▶ _PROBLEM DESCRIPTION_:
Go through the material under this sentence. Return every line holding "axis".

━━━ SUPPLIED INFORMATION ━━━

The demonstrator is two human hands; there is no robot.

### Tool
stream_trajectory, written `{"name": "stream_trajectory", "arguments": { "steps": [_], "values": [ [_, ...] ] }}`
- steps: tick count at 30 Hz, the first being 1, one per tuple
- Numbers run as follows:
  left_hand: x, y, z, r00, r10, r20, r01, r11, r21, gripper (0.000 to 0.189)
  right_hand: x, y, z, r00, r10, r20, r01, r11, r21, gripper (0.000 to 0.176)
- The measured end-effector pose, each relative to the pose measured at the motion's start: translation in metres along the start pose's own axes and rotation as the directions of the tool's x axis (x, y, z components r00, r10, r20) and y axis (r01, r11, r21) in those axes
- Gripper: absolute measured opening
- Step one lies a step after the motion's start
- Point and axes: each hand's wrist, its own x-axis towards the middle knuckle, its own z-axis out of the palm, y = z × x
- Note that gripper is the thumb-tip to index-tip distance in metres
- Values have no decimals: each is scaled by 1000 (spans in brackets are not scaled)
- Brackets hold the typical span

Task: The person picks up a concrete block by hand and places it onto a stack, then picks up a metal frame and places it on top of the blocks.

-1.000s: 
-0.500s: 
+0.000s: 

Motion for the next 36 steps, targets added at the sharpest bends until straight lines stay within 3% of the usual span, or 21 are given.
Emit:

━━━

▶ _RESPONSE BOX_:
- The measured end-effector pose, each relative to the pose measured at the motion's start: translation in metres along the start pose's own axes and rotation as the directions of the tool's x axis (x, y, z components r00, r10, r20) and y axis (r01, r11, r21) in those axes
- Point and axes: each hand's wrist, its own x-axis towards the middle knuckle, its own z-axis out of the palm, y = z × x

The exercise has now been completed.